I know a little more about the warm/coolwater fisheries in Conneaut Creek. Basically, while there are smallmouth all the way up to at least Conneautville as well as largemouth in a branch (East Br. maybe?) that comes in near Albion, the best bass fishing is in the last several miles above the Ohio line. Part of the reason for this is that all through the Albion section, Conneaut is a very slow moving, fairly deep and trench like waterway and isn't very good smallmouth habitat. However, a couple of miles above the US 6 bridge by a place called Cherry Hill, there is a significant increase in the gradient and the bottom turns to that Lake Erie shale with a little gravel here and there. Lots of short pools and good pocket water fishing for bass here. As I recall (this is all from memory..), Mckee Road above Route 6 is about the point where the creek changes. From McKee Road to the state line is actually floatable in a canoe, if we define floatable in a fairly loose fashion.
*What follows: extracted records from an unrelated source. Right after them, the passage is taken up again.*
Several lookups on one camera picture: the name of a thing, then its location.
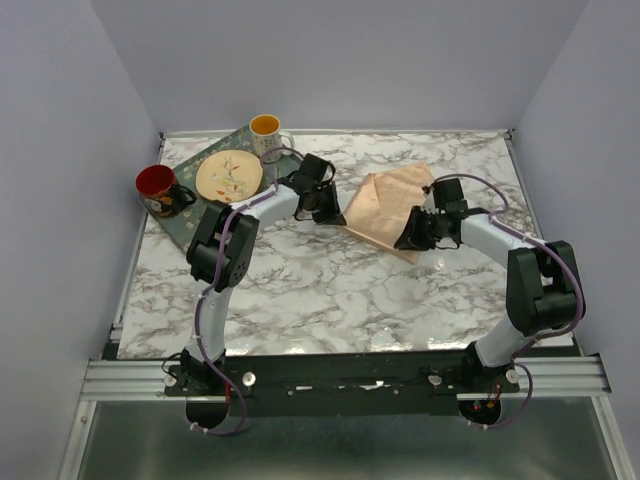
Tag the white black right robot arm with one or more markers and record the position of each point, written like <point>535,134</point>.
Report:
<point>544,297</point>

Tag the green floral tray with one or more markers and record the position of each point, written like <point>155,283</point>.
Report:
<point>184,155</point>

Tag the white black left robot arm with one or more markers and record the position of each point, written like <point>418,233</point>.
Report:
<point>220,254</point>

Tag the peach cloth napkin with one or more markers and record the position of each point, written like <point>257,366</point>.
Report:
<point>380,208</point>

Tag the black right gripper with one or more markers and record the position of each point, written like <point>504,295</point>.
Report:
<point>410,238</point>

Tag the black mug red inside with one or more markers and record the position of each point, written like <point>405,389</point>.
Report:
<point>161,192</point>

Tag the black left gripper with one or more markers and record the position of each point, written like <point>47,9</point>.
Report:
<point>332,215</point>

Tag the cream bird plate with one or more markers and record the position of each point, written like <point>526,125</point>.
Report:
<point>229,176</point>

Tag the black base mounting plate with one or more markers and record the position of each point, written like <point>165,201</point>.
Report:
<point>438,383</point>

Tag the white mug yellow inside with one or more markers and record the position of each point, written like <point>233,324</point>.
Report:
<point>270,142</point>

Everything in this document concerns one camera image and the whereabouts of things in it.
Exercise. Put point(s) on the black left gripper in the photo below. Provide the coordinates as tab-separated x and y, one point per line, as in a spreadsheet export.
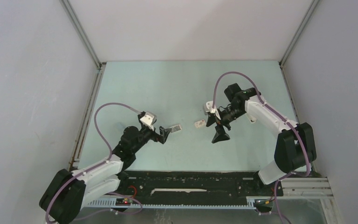
161	137

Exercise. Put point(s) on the white stapler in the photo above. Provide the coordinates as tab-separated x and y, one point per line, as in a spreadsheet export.
251	118

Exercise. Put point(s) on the small white staple box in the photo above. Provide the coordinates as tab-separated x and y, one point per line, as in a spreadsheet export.
200	123

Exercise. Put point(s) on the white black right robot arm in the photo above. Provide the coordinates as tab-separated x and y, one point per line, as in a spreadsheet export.
295	143

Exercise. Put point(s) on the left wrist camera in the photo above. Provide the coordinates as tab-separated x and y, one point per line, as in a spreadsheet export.
147	120

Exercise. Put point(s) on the white staple tray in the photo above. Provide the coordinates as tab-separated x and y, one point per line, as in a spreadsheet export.
176	128

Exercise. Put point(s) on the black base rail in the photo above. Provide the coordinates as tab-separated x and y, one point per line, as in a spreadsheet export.
171	188

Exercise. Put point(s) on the aluminium frame rail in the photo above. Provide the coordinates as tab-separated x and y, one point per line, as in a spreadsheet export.
293	187

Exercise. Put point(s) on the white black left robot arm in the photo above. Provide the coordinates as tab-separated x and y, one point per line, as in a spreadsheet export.
70	191

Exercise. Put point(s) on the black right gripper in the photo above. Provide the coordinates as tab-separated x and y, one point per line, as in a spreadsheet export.
221	135

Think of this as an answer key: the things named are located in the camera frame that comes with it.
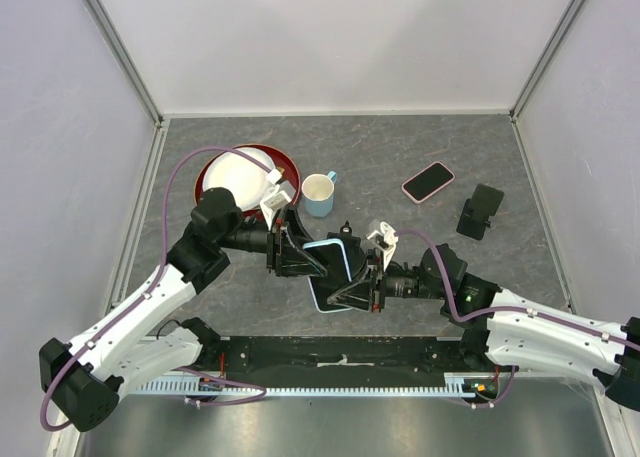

You'll do a fair share of pulling in Summer. However, it may be preferable to walking the creek. I know of no place in NW PA with more hellacious and dense brush along it than some of these sections of Conneaut Creek. It really is a bear to walk and wade here.This makes floating, for as much of a PITA as it can be, sometimes preferable.

The best muskie fishing has traditionally been in the deeper, slower section roughly bisected by the PA 215 bridge downstream from Albion. This water is also eminently floatable.

So, good bass fishing on Conneaut Creek isn't just anywhere. You have to get downstream of the gradient change.

I know nothing about Walleye in Conneaut, although I would imagine the same water that holds muskie would be the best for them. None of it ever looked like very good walleye water to me.
 
I fished it a couple of times in the past, but haven't fished it for steelhead on the PA side yet. Pretty nice water in the areas already described (considering the location). Fished it for smallmouth once. Didn't catch any because every time i casted, my bird dog wanted to retrieve it. It was more of a scouting trip, and I was just getting out and enjoying a beautiful day with my dog and my wife. Nobody else around. The other time i fished it for trout in about May. Again, nobody else around, but you could see there had been quite a croud about a week or two earlier. People following the white truck, I'm sure. PA stocks brown trout in it in Crawford County, but it hadn't been stocked in a couple weeks which explains why I had the whole area to myself. Caught one of those wild steelhead smolts that day. Or at least I assumed it was wild. Perfect condition and very colorful. It was very brushy where I was at, so I used the spinning gear. Unfortunately, he hit like a ton a bricks and took a spinner down deep and didn't make it. Well, he did made it to the frying pan. It happens sometimes when casting downstream and retrieving. Was fishing between Dicksonburg and Conneauteville that day.

I plan to fish it more often in the future because it is the closest steelhead stream to where I live now.
 
Thanks for all the tips. I'm definitely moving that one up my to-do list. The idea of possibly catching wild steelhead without the crowds or stamp sounds particularly inviting. Even the smolt sound like they would be fun catching. And if all else fails, smallmouth would be a fine consolation prize.